§ Task to carry out:
Each entry must appear in the answer exactly as it does here.

'''

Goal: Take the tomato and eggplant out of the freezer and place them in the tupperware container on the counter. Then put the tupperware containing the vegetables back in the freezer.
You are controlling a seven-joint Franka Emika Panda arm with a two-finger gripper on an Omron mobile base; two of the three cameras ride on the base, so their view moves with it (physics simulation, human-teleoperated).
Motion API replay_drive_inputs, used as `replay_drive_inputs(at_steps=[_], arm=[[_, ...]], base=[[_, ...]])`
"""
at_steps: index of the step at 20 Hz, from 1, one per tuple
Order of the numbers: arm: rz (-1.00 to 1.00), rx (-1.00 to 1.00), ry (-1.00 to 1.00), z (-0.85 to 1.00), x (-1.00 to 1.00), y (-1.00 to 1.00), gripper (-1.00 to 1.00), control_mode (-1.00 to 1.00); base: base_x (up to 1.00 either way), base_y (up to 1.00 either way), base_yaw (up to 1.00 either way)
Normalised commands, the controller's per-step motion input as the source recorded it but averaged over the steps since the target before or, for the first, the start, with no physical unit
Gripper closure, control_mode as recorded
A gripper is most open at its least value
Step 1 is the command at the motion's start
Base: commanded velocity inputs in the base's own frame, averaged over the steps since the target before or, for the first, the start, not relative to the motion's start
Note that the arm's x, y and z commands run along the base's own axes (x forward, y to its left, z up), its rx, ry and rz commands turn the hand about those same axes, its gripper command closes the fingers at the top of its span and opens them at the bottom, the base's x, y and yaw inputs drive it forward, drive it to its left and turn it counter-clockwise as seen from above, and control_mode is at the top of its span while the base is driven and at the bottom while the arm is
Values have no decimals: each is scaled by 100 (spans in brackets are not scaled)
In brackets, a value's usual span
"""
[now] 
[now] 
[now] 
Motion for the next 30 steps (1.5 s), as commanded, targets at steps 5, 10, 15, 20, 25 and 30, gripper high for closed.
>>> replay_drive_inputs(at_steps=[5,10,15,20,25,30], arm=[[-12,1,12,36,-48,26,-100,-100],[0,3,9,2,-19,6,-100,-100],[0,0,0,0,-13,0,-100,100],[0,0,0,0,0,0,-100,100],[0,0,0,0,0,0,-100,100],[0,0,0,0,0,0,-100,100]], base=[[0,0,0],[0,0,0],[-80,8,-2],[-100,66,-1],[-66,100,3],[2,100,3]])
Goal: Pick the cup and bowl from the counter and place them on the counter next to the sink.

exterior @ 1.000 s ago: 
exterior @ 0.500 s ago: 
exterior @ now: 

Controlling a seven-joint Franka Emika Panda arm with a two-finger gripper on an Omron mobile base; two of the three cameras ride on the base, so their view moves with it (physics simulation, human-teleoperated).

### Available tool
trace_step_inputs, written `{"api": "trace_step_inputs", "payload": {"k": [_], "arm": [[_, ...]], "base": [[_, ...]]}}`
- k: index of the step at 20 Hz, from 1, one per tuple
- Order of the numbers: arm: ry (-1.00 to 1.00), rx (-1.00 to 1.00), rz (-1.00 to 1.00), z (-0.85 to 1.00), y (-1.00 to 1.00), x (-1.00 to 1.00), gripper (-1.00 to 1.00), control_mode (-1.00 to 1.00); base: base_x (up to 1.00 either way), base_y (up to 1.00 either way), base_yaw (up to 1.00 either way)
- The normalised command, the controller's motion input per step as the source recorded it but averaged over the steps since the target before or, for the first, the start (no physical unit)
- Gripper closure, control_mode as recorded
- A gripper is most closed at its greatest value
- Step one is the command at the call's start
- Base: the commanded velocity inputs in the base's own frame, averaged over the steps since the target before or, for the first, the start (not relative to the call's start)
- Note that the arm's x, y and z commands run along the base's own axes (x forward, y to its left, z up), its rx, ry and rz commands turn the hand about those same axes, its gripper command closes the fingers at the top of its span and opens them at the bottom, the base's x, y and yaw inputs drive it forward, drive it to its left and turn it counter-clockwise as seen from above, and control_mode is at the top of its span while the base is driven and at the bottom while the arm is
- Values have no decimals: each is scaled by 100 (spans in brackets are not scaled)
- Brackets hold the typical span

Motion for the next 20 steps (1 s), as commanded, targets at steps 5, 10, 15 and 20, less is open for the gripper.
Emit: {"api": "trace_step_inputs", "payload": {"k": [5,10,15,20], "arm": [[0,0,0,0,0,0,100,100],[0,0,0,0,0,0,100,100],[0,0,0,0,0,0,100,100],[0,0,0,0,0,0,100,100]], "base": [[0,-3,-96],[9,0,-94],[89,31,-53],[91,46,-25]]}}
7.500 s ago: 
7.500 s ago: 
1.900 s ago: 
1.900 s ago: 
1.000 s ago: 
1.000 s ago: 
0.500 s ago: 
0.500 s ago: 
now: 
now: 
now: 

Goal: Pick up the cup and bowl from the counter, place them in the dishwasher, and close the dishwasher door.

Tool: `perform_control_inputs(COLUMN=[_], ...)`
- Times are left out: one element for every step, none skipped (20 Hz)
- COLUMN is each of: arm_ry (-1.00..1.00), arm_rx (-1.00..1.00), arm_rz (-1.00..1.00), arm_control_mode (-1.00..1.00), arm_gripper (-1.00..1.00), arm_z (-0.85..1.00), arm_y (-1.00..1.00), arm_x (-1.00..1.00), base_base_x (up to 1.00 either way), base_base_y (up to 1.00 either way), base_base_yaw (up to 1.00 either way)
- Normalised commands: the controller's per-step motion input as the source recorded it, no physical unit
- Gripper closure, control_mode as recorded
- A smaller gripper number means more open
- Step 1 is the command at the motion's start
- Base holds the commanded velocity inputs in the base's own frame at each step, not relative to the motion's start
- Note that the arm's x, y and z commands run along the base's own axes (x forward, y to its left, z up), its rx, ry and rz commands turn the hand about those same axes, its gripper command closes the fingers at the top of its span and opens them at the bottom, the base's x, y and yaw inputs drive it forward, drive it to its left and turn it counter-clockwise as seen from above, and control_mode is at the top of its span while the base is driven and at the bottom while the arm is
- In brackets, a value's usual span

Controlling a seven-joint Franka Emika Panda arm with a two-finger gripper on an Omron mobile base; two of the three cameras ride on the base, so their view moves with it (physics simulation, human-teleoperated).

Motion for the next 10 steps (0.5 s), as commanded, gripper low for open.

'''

§ Solution:
Goal: Take the tomato and eggplant out of the freezer and place them in the tupperware container on the counter. Then put the tupperware containing the vegetables back in the freezer.
You are controlling a seven-joint Franka Emika Panda arm with a two-finger gripper on an Omron mobile base; two of the three cameras ride on the base, so their view moves with it (physics simulation, human-teleoperated).
Motion API replay_drive_inputs, used as `replay_drive_inputs(at_steps=[_], arm=[[_, ...]], base=[[_, ...]])`
"""
at_steps: index of the step at 20 Hz, from 1, one per tuple
Order of the numbers: arm: rz (-1.00 to 1.00), rx (-1.00 to 1.00), ry (-1.00 to 1.00), z (-0.85 to 1.00), x (-1.00 to 1.00), y (-1.00 to 1.00), gripper (-1.00 to 1.00), control_mode (-1.00 to 1.00); base: base_x (up to 1.00 either way), base_y (up to 1.00 either way), base_yaw (up to 1.00 either way)
Normalised commands, the controller's per-step motion input as the source recorded it but averaged over the steps since the target before or, for the first, the start, with no physical unit
Gripper closure, control_mode as recorded
A gripper is most open at its least value
Step 1 is the command at the motion's start
Base: commanded velocity inputs in the base's own frame, averaged over the steps since the target before or, for the first, the start, not relative to the motion's start
Note that the arm's x, y and z commands run along the base's own axes (x forward, y to its left, z up), its rx, ry and rz commands turn the hand about those same axes, its gripper command closes the fingers at the top of its span and opens them at the bottom, the base's x, y and yaw inputs drive it forward, drive it to its left and turn it counter-clockwise as seen from above, and control_mode is at the top of its span while the base is driven and at the bottom while the arm is
Values have no decimals: each is scaled by 100 (spans in brackets are not scaled)
In brackets, a value's usual span
"""
[now] 
[now] 
[now] 
Motion for the next 30 steps (1.5 s), as commanded, targets at steps 5, 10, 15, 20, 25 and 30, gripper high for closed.
>>> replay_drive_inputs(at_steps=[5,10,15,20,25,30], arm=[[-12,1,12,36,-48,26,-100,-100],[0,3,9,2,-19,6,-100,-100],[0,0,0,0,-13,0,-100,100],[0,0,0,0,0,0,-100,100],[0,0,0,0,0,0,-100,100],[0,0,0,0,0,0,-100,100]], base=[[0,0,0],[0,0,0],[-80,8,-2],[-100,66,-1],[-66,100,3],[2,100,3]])
Goal: Pick the cup and bowl from the counter and place them on the counter next to the sink.

exterior @ 1.000 s ago: 
exterior @ 0.500 s ago: 
exterior @ now: 

Controlling a seven-joint Franka Emika Panda arm with a two-finger gripper on an Omron mobile base; two of the three cameras ride on the base, so their view moves with it (physics simulation, human-teleoperated).

### Available tool
trace_step_inputs, written `{"api": "trace_step_inputs", "payload": {"k": [_], "arm": [[_, ...]], "base": [[_, ...]]}}`
- k: index of the step at 20 Hz, from 1, one per tuple
- Order of the numbers: arm: ry (-1.00 to 1.00), rx (-1.00 to 1.00), rz (-1.00 to 1.00), z (-0.85 to 1.00), y (-1.00 to 1.00), x (-1.00 to 1.00), gripper (-1.00 to 1.00), control_mode (-1.00 to 1.00); base: base_x (up to 1.00 either way), base_y (up to 1.00 either way), base_yaw (up to 1.00 either way)
- The normalised command, the controller's motion input per step as the source recorded it but averaged over the steps since the target before or, for the first, the start (no physical unit)
- Gripper closure, control_mode as recorded
- A gripper is most closed at its greatest value
- Step one is the command at the call's start
- Base: the commanded velocity inputs in the base's own frame, averaged over the steps since the target before or, for the first, the start (not relative to the call's start)
- Note that the arm's x, y and z commands run along the base's own axes (x forward, y to its left, z up), its rx, ry and rz commands turn the hand about those same axes, its gripper command closes the fingers at the top of its span and opens them at the bottom, the base's x, y and yaw inputs drive it forward, drive it to its left and turn it counter-clockwise as seen from above, and control_mode is at the top of its span while the base is driven and at the bottom while the arm is
- Values have no decimals: each is scaled by 100 (spans in brackets are not scaled)
- Brackets hold the typical span

Motion for the next 20 steps (1 s), as commanded, targets at steps 5, 10, 15 and 20, less is open for the gripper.
Emit: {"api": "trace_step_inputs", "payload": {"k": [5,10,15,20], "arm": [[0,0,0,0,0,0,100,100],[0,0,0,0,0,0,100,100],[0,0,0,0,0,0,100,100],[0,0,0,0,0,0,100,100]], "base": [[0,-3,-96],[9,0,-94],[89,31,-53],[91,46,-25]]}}
7.500 s ago: 
7.500 s ago: 
1.900 s ago: 
1.900 s ago: 
1.000 s ago: 
1.000 s ago: 
0.500 s ago: 
0.500 s ago: 
now: 
now: 
now: 

Goal: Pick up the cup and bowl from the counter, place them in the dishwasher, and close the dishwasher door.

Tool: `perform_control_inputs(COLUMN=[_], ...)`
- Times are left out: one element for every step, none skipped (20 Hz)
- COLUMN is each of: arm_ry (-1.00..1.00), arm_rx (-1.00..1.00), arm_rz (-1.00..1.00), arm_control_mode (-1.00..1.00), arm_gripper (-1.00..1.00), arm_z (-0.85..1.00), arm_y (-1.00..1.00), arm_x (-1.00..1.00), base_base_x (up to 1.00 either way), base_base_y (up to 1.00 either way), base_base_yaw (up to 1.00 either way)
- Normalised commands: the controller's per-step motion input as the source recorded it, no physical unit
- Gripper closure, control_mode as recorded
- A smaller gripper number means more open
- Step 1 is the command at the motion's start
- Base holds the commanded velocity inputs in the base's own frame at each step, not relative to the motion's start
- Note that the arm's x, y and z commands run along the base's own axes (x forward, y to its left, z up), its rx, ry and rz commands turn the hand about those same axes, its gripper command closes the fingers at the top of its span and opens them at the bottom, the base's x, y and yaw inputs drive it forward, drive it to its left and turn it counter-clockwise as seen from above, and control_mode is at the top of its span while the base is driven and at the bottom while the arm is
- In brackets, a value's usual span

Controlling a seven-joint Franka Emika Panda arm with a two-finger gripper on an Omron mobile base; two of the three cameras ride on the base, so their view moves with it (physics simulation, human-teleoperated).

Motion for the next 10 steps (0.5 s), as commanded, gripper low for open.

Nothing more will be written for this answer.